__Instructions for the task__: All lines up to and including the one that contains "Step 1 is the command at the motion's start" are to be transcribed exactly, starting from the first line of the records.

─── The data ───

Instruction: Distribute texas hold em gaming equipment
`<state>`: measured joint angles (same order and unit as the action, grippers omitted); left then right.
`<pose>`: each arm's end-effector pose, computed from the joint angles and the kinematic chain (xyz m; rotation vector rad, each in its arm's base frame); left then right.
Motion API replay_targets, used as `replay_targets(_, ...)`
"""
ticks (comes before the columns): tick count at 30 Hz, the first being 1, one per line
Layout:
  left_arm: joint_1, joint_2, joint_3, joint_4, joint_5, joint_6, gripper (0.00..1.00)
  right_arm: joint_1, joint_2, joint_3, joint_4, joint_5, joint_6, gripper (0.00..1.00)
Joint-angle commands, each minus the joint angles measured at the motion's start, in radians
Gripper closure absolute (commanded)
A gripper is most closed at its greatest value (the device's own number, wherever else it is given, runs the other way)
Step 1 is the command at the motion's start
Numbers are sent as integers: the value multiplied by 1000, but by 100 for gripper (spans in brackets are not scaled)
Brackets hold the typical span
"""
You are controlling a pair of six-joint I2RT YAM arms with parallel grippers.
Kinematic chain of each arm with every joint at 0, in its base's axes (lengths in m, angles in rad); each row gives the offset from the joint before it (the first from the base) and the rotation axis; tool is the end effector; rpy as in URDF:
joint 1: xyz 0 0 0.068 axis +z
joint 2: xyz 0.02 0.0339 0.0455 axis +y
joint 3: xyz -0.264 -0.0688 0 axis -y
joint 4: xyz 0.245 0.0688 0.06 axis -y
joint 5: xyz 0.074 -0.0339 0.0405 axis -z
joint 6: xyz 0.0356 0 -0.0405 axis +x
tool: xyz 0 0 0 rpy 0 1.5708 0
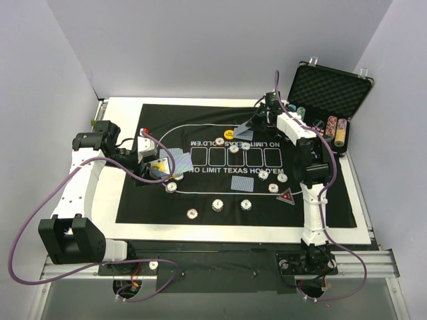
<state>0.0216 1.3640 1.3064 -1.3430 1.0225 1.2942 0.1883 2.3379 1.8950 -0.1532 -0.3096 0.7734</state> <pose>0.2301 -0.0254 0.3265 1.4196 1.7408 -0.8789 0.5280 0.1117 0.1922 0.4737 2.2222 0.8684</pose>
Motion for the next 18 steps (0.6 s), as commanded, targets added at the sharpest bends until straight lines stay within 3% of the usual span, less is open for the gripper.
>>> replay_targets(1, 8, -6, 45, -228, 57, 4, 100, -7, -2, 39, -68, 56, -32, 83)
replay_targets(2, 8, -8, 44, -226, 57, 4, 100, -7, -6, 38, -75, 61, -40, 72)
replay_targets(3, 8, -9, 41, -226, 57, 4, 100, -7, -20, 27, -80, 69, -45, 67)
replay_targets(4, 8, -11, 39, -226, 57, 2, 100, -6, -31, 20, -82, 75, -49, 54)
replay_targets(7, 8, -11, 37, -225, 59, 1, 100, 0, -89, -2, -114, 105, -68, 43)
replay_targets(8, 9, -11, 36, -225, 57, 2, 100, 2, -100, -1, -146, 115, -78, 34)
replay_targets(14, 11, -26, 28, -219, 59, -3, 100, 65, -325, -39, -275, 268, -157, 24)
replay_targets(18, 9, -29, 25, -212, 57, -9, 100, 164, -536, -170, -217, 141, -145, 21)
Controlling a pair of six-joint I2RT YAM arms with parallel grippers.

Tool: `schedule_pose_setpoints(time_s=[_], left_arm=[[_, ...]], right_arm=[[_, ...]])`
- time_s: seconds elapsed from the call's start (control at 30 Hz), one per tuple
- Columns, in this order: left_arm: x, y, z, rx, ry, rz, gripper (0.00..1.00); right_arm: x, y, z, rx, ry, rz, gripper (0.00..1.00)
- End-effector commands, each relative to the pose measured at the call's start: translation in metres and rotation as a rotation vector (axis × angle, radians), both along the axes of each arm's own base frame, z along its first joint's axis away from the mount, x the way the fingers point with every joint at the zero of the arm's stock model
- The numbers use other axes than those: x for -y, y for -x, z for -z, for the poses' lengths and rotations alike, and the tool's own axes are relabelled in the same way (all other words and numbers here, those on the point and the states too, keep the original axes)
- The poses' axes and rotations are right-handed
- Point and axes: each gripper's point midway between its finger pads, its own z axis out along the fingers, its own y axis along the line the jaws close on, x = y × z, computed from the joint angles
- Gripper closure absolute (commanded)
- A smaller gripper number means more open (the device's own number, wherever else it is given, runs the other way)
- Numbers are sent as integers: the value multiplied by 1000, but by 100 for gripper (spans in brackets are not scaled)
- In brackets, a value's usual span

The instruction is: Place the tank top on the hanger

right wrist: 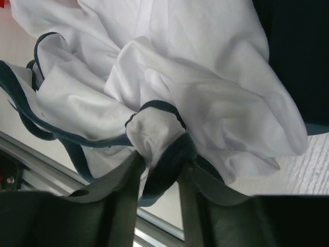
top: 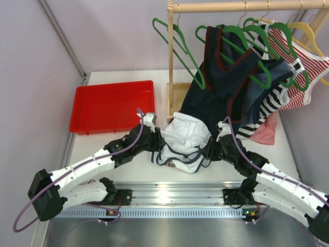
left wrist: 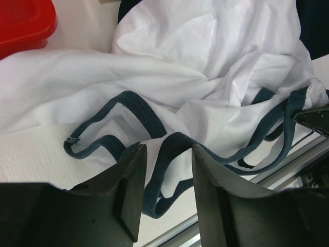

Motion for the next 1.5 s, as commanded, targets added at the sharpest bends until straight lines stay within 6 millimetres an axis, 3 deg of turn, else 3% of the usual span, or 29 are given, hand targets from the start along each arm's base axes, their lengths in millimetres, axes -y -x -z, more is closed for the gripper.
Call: schedule_pose_setpoints(time_s=[0.0,0.3,0.33,0.5,0.6,0.7,0.73,0.8,0.83,0.9,0.93,1.13,1.27,1.3,1.47], left_arm=[[0,-9,-30,77,12,-7,54],[-10,-15,-51,131,-10,-42,53],[-12,-15,-52,131,-20,-41,53],[-14,-19,-67,162,-24,-53,53],[-16,-20,-75,176,-26,-60,53],[-17,-21,-82,184,-27,-62,53],[-17,-20,-84,186,-27,-59,53],[-16,-21,-90,193,-20,-59,53],[-15,-22,-92,196,-17,-58,53],[-14,-22,-95,198,-14,-55,53],[-13,-22,-95,196,-15,-50,53],[-12,-20,-105,201,-3,-38,53],[-12,-21,-109,210,-3,-37,53],[-13,-20,-109,210,-5,-36,53],[-13,-20,-108,212,-10,-31,53]], right_arm=[[-8,-8,-24,34,-46,-2,60],[-2,-3,-44,39,-35,-10,32],[-1,-3,-54,58,-41,-14,30],[15,7,-62,48,22,-11,24],[15,13,-82,87,-4,-48,28],[12,18,-124,180,-41,-119,27],[11,16,-150,234,-42,-142,26],[11,12,-178,286,-33,-154,26],[9,6,-208,338,-22,-165,26],[6,-3,-239,403,-13,-166,26],[2,-14,-265,452,-1,-164,26],[-11,-64,-348,629,121,-140,26],[-23,-100,-377,692,184,-139,26],[-24,-106,-394,735,178,-130,26],[-45,-158,-397,759,211,-169,25]])
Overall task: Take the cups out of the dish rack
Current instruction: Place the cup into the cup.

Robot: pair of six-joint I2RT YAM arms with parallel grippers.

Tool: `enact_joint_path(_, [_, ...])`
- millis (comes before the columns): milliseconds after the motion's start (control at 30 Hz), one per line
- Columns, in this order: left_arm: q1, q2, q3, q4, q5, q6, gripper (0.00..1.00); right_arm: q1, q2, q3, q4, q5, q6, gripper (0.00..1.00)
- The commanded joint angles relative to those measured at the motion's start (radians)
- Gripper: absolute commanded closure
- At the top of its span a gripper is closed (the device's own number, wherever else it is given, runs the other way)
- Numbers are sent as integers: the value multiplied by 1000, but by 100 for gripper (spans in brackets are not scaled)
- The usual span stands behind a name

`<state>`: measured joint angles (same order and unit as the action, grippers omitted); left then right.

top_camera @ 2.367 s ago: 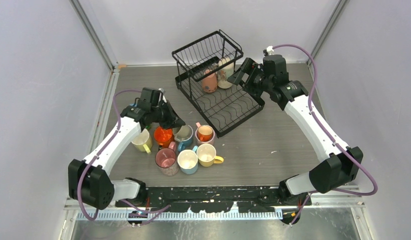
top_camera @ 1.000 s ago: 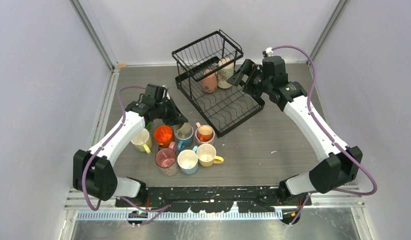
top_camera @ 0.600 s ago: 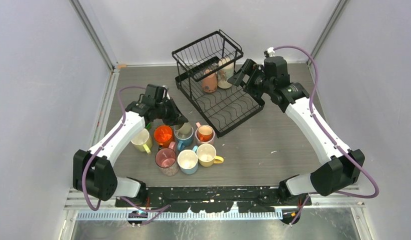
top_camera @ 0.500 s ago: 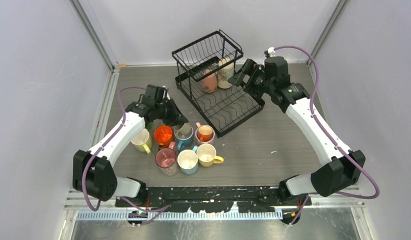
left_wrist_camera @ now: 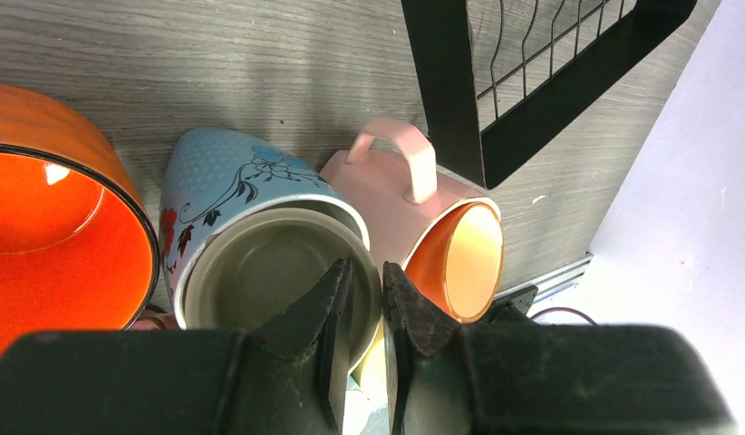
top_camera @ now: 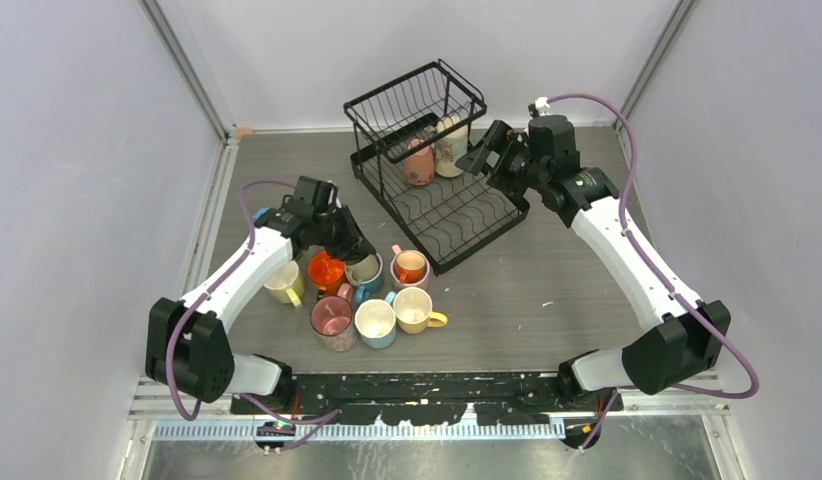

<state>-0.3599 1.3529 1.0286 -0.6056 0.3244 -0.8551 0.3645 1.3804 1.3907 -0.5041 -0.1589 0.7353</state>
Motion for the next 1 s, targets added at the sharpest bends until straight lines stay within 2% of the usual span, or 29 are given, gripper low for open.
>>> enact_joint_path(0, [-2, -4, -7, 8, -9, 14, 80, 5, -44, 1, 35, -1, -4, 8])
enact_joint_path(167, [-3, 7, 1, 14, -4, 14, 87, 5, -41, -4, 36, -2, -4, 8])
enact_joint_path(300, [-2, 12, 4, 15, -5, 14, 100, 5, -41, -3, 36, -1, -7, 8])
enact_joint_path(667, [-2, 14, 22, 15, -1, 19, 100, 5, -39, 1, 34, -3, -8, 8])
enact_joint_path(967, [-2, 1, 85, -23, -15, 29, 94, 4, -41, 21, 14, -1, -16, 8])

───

__Output for this task__:
Instruction: Distribute texas hold em gaming equipment
`<state>`: measured joint angles (same order and unit as the action, grippers omitted); left then right.
`<pose>`: each arm's end-effector pose, computed from the joint angles and the kinematic chain (xyz m; rotation vector rad, each in its arm's base frame); left then right.
Motion API replay_targets, used as `replay_targets(_, ...)`
"""
ticks (comes before the columns): tick count at 30 Hz, the first being 1, one per line
Layout:
  left_arm: joint_1, joint_2, joint_3, joint_4, joint_5, joint_6, gripper (0.00..1.00)
  right_arm: joint_1, joint_2, joint_3, joint_4, joint_5, joint_6, gripper (0.00..1.00)
Joint-angle commands, each minus the joint angles measured at the motion's start, in radians
Gripper closure absolute (commanded)
A gripper is most closed at its greatest value (the device's own number, wherever else it is given, runs the other way)
Step 1 is the command at the motion's start

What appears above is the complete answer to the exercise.